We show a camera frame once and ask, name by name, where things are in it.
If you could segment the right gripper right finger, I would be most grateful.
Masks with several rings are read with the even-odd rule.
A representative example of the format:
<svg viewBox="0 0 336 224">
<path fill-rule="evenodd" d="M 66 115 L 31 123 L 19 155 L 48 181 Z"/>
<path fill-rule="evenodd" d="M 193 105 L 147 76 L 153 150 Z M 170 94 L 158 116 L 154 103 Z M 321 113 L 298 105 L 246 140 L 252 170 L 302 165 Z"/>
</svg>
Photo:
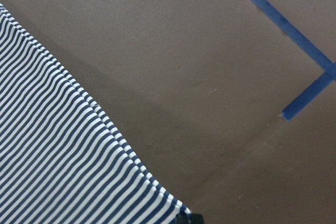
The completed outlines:
<svg viewBox="0 0 336 224">
<path fill-rule="evenodd" d="M 190 214 L 190 224 L 204 224 L 202 214 Z"/>
</svg>

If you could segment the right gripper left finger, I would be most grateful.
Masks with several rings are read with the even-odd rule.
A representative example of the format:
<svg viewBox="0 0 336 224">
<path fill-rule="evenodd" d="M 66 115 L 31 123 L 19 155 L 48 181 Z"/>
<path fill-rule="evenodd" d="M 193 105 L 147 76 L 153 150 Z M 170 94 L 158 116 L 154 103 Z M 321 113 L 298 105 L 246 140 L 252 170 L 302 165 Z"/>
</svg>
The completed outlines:
<svg viewBox="0 0 336 224">
<path fill-rule="evenodd" d="M 188 214 L 177 214 L 175 216 L 175 224 L 189 224 L 190 219 Z"/>
</svg>

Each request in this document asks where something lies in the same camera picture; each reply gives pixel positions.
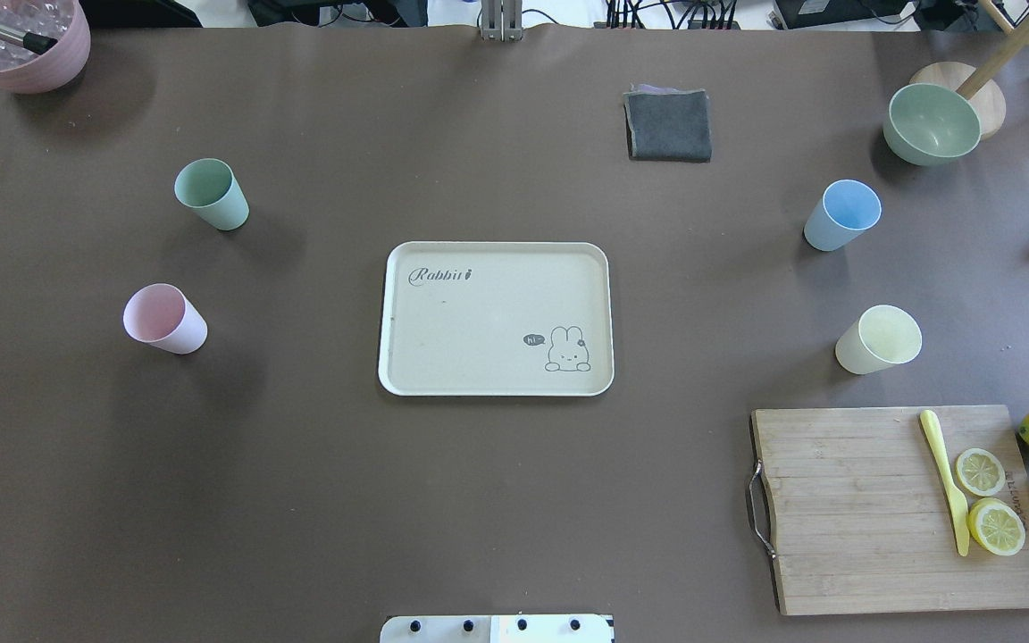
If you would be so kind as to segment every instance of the cloth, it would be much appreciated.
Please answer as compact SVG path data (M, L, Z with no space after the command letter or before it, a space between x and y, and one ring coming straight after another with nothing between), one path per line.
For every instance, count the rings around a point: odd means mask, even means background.
M706 163L714 155L706 91L640 84L625 101L630 158Z

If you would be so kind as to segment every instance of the white floor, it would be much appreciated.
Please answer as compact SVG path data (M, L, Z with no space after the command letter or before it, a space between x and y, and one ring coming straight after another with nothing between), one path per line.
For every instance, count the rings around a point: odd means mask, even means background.
M256 26L252 13L248 11L246 0L179 0L200 17L205 26ZM670 3L674 17L681 17L688 3ZM1007 10L1013 16L1020 15L1026 0L1007 0ZM606 20L605 0L523 0L523 9L538 9L548 13L560 24L572 26L593 26L595 22ZM914 4L903 7L902 16L910 16ZM743 30L769 30L769 13L773 10L772 0L736 0L736 22ZM352 3L348 11L362 15L362 7ZM465 0L428 0L428 19L432 26L446 24L475 24L478 2ZM642 22L648 29L670 29L669 15L661 7L649 7L640 12ZM523 25L534 26L548 22L539 13L524 13ZM881 21L856 21L850 24L833 24L810 28L824 31L918 31L915 21L908 20L899 25L883 24Z

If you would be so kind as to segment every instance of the knife blade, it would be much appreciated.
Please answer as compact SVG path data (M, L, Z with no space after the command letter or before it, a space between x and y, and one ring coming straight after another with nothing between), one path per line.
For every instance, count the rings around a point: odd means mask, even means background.
M927 446L931 448L931 457L934 457L939 479L944 481L944 494L947 496L948 510L951 510L951 526L955 529L955 548L960 557L966 557L967 548L971 545L971 531L967 530L967 497L959 491L951 476L947 444L944 444L944 431L939 428L938 416L928 408L920 413L919 423L924 427Z

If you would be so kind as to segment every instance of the wooden cutting board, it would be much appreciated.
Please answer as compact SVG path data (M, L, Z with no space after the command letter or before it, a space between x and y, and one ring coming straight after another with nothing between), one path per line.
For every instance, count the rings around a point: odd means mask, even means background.
M925 407L760 409L777 602L783 614L1029 607L1029 481L1005 406L934 406L948 458L978 446L1007 484L1024 549L956 553L944 486L919 426ZM968 504L977 500L968 496Z

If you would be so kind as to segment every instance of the lemon half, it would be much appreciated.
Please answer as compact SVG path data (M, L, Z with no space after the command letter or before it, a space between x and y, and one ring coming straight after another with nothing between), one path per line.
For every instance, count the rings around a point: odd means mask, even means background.
M1007 484L1003 464L983 449L968 449L960 453L955 459L955 476L964 489L975 496L995 496Z
M985 498L971 506L967 529L978 544L997 557L1013 557L1026 541L1026 529L1019 513L995 498Z

● ● ● ● ● ● ●

**What you should do**
The answer is the full listing above, repeated exactly, with its pictures removed.

**Output of the exercise**
We show a camera frame once and ask, name by name, where things are in it.
If you could segment the right gripper right finger, I would be most grateful.
Masks with several rings are read with the even-odd rule.
A representative example of the format:
<svg viewBox="0 0 336 224">
<path fill-rule="evenodd" d="M 66 115 L 31 123 L 19 155 L 48 181 Z"/>
<path fill-rule="evenodd" d="M 193 105 L 147 76 L 153 150 Z M 170 94 L 158 116 L 154 103 Z M 321 113 L 298 105 L 246 140 L 252 170 L 302 165 Z"/>
</svg>
Photo:
The completed outlines:
<svg viewBox="0 0 336 224">
<path fill-rule="evenodd" d="M 190 214 L 190 224 L 204 224 L 202 214 Z"/>
</svg>

If you could segment the right gripper left finger, I would be most grateful.
Masks with several rings are read with the even-odd rule.
A representative example of the format:
<svg viewBox="0 0 336 224">
<path fill-rule="evenodd" d="M 66 115 L 31 123 L 19 155 L 48 181 Z"/>
<path fill-rule="evenodd" d="M 193 105 L 147 76 L 153 150 Z M 170 94 L 158 116 L 154 103 Z M 321 113 L 298 105 L 246 140 L 252 170 L 302 165 Z"/>
</svg>
The completed outlines:
<svg viewBox="0 0 336 224">
<path fill-rule="evenodd" d="M 188 214 L 177 214 L 175 216 L 175 224 L 189 224 L 190 219 Z"/>
</svg>

Each request in this document asks where something lies in the same camera picture; each reply gives pixel positions.
If you would be so kind as to segment every instance of the cloth, it would be much appreciated.
Please answer as compact SVG path data (M, L, Z with no space after the command letter or before it, a space between x and y, and one ring coming straight after another with nothing between), one path per line.
For every instance, count the rings around a point: odd means mask, even means background.
M706 163L714 155L706 91L640 84L625 101L630 158Z

If you would be so kind as to segment every instance of the white floor, it would be much appreciated.
Please answer as compact SVG path data (M, L, Z with no space after the command letter or before it, a space between x and y, and one ring coming straight after another with nothing between), one path per line.
For every instance, count the rings around a point: odd means mask, even means background.
M256 26L252 13L248 11L246 0L179 0L200 17L205 26ZM670 3L674 17L681 17L688 3ZM1007 10L1013 16L1020 15L1026 0L1007 0ZM606 20L605 0L523 0L523 9L538 9L548 13L560 24L572 26L593 26L595 22ZM914 4L903 7L902 16L910 16ZM743 30L769 30L769 13L773 10L772 0L736 0L736 22ZM352 3L348 11L362 15L362 7ZM465 0L428 0L428 19L432 26L446 24L475 24L478 2ZM642 22L648 29L670 29L669 15L661 7L649 7L640 12ZM523 25L534 26L548 22L539 13L524 13ZM881 21L856 21L850 24L833 24L810 28L824 31L918 31L915 21L908 20L899 25L883 24Z

If you would be so kind as to segment every instance of the knife blade, it would be much appreciated.
Please answer as compact SVG path data (M, L, Z with no space after the command letter or before it, a space between x and y, and one ring coming straight after another with nothing between), one path per line.
For every instance, count the rings around a point: odd means mask, even means background.
M927 446L931 448L931 457L934 457L939 479L944 481L944 494L947 496L948 510L951 510L951 526L955 529L955 548L960 557L966 557L967 548L971 545L971 531L967 530L967 497L959 491L951 476L947 444L944 444L944 431L939 428L938 416L928 408L920 413L919 423L924 427Z

If you would be so kind as to segment every instance of the wooden cutting board, it would be much appreciated.
Please answer as compact SVG path data (M, L, Z with no space after the command letter or before it, a space between x and y, and one ring coming straight after another with nothing between), one path per line.
For every instance, count the rings around a point: odd means mask, even means background.
M925 407L760 409L777 602L783 614L1029 607L1029 481L1005 406L934 406L948 458L978 446L1007 484L1024 549L956 553L944 486L919 426ZM968 504L977 500L968 496Z

If you would be so kind as to segment every instance of the lemon half, it would be much appreciated.
Please answer as compact SVG path data (M, L, Z with no space after the command letter or before it, a space between x and y, and one ring coming straight after another with nothing between), one path per line.
For every instance, count the rings around a point: odd means mask, even means background.
M1007 484L1003 464L983 449L968 449L960 453L955 459L955 476L964 489L975 496L995 496Z
M985 498L971 506L967 529L978 544L997 557L1013 557L1026 541L1026 529L1019 513L995 498Z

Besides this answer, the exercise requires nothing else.